Today's surgery allows more accurate (and smaller) lesion placement, thanks to advances in stereotactic techniques and now the gamma knife. But we still have no solid understanding of the brain circuits underlying mental illness. We still don't know why destroying certain frontal white matter pathways in the brain alleviates symptoms. We still don't know why it works in some people and not others.

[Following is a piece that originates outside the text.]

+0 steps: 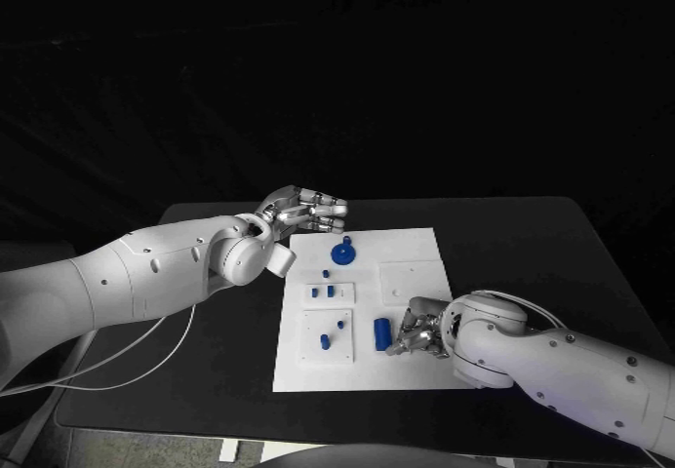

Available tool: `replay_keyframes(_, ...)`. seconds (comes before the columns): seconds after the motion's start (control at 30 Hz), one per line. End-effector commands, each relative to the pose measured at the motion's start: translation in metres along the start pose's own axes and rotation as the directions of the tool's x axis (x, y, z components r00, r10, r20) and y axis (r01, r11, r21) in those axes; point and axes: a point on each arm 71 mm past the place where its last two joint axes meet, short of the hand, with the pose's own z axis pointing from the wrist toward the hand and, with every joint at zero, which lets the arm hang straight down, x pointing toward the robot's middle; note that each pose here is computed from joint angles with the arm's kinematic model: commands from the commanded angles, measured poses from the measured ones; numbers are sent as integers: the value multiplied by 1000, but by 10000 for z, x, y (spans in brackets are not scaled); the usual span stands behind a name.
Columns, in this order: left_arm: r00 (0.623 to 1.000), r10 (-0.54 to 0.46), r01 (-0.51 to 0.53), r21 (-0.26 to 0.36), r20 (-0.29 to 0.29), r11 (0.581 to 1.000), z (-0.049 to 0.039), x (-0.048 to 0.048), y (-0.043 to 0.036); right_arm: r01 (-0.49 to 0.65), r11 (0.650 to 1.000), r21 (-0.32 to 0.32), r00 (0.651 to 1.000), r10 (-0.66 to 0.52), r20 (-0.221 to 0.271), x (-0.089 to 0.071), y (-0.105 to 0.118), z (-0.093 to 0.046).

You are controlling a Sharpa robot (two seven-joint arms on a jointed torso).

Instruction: Assemble the parts on the task board

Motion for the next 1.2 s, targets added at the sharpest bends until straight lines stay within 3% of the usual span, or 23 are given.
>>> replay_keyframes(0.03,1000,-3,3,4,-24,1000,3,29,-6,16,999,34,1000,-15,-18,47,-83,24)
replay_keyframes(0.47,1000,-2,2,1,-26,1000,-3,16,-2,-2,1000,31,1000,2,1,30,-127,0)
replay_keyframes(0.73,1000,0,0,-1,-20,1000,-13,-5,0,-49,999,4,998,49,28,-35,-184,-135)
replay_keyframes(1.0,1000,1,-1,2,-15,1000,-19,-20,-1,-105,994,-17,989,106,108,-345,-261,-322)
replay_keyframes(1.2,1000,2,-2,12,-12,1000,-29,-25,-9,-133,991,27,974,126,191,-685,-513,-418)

There's not even much agreement on which parts of the brain to hit; the most popular surgical target for OCD is the anterior limb of the internal capsule (capsulotomy) although cingulotomy has also been used, and for depression there are a handful. To say that "The newer operations pinpoint targets on specific, precisely mapped circuits" is true only in the sense that if a modern surgeon tries to destroy the anterior limb of the internal capsule, they will probably do it.None of this means that psychosurgery doesn't work. It probably does - or rather, it certainly does, and it's probably not just a placebo. (For one thing the fact that accidental brain damage to the same regions also seems to reduce emotional distress is very promising.) But it's not so different to what was going on in the 1930s. It's still, basically, a stab in the dark.
Link: The Lobotomist and Last Resort are excellent books on the history of psychosurgery.